The train passed this signal south of Loughborough station, blocking a crossover and delaying a southbound train.

The Rail Accident Investigation Branch (RAIB) is investigating how a train passed a signal at danger just south of Loughborough station. The train was a brand-new four-car Bombardier Class 710, destined for London Overground, that was being moved from the test track at Old Dalby to storage in Worksop.

The incident occurred at around 10:57 on 26 March 2020. The train was northbound on the Midland main line when it passed a red signal by around 200 metres, without authority, about 0.75 miles (1.2 km) south of Loughborough station.
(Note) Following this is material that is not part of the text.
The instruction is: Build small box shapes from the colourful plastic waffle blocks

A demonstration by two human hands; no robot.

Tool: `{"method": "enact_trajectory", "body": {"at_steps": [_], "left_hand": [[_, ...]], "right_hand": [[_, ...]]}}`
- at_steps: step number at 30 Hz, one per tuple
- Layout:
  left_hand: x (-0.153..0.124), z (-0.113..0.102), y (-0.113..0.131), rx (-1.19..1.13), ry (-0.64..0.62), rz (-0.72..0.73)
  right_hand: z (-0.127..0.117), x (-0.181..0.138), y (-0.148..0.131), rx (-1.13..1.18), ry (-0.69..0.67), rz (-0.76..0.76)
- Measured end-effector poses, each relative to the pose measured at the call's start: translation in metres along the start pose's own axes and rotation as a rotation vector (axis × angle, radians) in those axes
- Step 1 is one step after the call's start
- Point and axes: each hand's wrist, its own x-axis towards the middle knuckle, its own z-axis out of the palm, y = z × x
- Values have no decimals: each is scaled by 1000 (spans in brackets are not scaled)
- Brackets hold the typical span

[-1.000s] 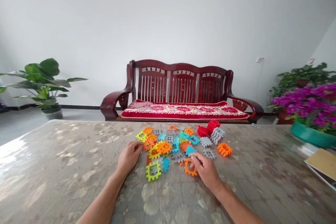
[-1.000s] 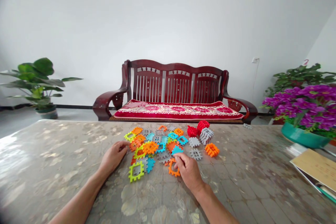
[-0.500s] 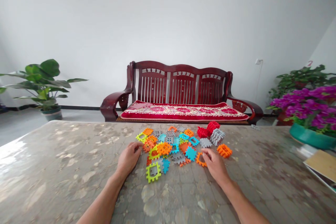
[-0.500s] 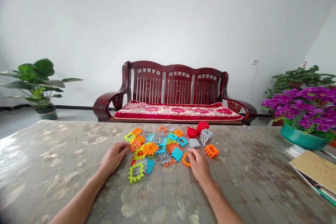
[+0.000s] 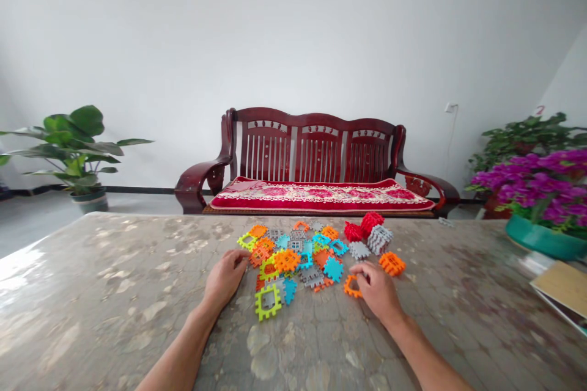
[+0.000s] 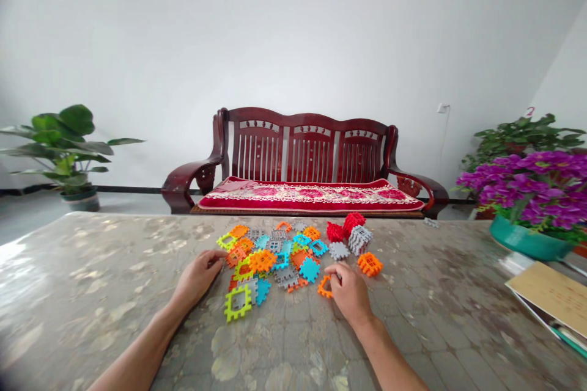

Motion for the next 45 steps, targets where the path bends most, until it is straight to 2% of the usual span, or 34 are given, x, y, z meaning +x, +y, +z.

Signal LR507 applies to the Down Slow line and was protecting the crossover south of Loughborough station that was set for use by a southbound train calling at the bi-directional, Down Slow Platform 3. The maximum line speed on approach to the signal is 65mph (104km/h).

The train was formed of an empty four-car Class 710 unit and two Class 57 locomotives; one at each end. It was operated by Rail Operations Group (ROG). The Class 710 unit was being moved from a testing site at Old Dalby (RIDC Melton) to storage at Worksop.
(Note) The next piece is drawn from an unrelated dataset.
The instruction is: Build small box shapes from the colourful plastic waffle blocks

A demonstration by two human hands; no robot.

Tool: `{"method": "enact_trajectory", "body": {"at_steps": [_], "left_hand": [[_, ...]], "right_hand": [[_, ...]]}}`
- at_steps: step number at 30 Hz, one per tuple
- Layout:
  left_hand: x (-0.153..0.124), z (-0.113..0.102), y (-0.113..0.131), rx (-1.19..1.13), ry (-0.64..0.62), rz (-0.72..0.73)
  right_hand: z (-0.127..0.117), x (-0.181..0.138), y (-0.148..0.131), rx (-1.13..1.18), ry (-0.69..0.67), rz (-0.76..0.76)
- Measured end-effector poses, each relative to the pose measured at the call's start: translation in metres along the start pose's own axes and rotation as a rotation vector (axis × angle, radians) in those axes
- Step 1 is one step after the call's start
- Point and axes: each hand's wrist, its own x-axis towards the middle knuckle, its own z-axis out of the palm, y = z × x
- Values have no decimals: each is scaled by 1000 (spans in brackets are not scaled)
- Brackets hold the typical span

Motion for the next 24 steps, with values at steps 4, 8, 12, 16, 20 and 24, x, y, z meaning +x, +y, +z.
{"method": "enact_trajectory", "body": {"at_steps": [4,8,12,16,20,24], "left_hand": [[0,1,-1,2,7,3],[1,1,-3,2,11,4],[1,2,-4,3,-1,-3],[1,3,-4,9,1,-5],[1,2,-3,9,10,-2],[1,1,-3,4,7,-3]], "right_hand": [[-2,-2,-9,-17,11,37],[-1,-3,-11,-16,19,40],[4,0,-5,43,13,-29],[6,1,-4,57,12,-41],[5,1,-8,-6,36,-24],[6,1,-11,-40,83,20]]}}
Under these circumstances, the Class 710 unit does not run with operational brakes. Instead, braking is provided only by the two locomotives, which are connected by a brake pipe which is passed through the carriages of the unit.
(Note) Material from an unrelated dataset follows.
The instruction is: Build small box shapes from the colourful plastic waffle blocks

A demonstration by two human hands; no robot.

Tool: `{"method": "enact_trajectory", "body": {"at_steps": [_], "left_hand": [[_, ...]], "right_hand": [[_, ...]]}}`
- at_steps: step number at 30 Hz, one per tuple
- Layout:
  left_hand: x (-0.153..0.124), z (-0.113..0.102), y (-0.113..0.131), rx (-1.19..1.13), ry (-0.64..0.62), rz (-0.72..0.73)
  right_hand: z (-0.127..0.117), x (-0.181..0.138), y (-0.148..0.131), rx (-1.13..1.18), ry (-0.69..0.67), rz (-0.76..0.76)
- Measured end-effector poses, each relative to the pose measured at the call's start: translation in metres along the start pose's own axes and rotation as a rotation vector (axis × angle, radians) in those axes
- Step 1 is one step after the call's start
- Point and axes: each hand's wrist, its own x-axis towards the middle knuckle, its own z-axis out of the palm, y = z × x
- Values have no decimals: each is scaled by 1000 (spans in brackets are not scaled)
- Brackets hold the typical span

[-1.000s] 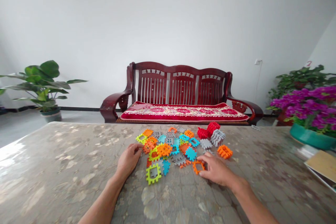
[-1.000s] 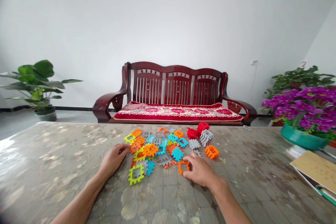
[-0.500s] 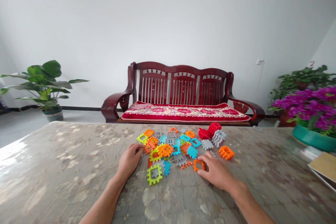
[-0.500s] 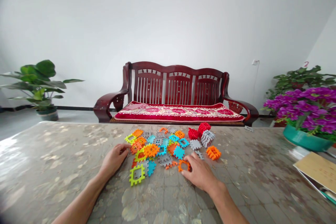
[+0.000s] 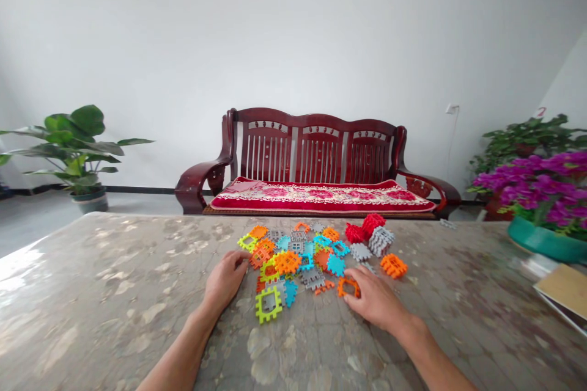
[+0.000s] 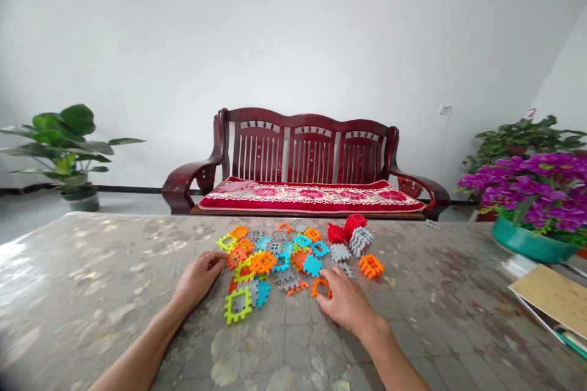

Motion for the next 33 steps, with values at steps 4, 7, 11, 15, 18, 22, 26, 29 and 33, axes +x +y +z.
{"method": "enact_trajectory", "body": {"at_steps": [4,7,11,15,18,22,26,29,33], "left_hand": [[0,0,0,4,-8,7],[-1,-1,0,15,2,15],[-1,-2,1,18,13,19],[-1,-2,2,20,7,24],[0,-2,1,13,8,34],[1,0,-2,16,12,33],[2,0,-4,11,9,37],[2,0,-4,9,9,38],[2,0,-2,16,6,40]], "right_hand": [[2,0,0,15,37,23],[2,1,3,20,61,32],[0,5,11,9,158,49],[-7,8,20,41,264,76],[-18,10,28,53,328,127],[-36,10,42,59,393,204],[-51,8,64,36,424,340],[-56,6,84,7,411,445],[-53,4,105,0,376,529]]}}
The signal on the approach to LR507, LR503, was displaying a single yellow aspect as would be expected. The driver applied the brakes before reaching signal LR507, but the retardation was not sufficient to stop the train from the speed at which it was travelling before it passed the red signal.

There were no injuries or damage as a consequence of this incident, although the southbound passenger train that was calling at Loughborough station Platform 3 at the time of the SPAD (signal passed at danger) incurred a delay of approximately 24 minutes.

RAIB’s investigation will seek to establish the sequence of events, including where the train’s brake was applied and at what speed.

It will also seek to:

  • Understand the actions of the people involved;
  • Establish the braking capability of the train and whether it was affected by the way the train was formed, prepared and driven;
  • Review ROG’s processes for producing train timing schedules;
  • Review the industry’s processes for managing the risk of hauling un-braked units;
  • Explore ROG’s arrangements for managing driver competence and fitness and any underlying management factors;
  • Review previous similar accidents and incidents investigated by RAIB and consider the response to recommendations made following those incidents;
  • Make recommendations to prevent a recurrence.

RAIB investigations are independent of any investigation by the railway industry or by the industry’s regulator, the Office of Rail and Road. Its findings, including any recommendations to improve safety, will be published at the conclusion of the investigation, a process that typically takes around 10 months.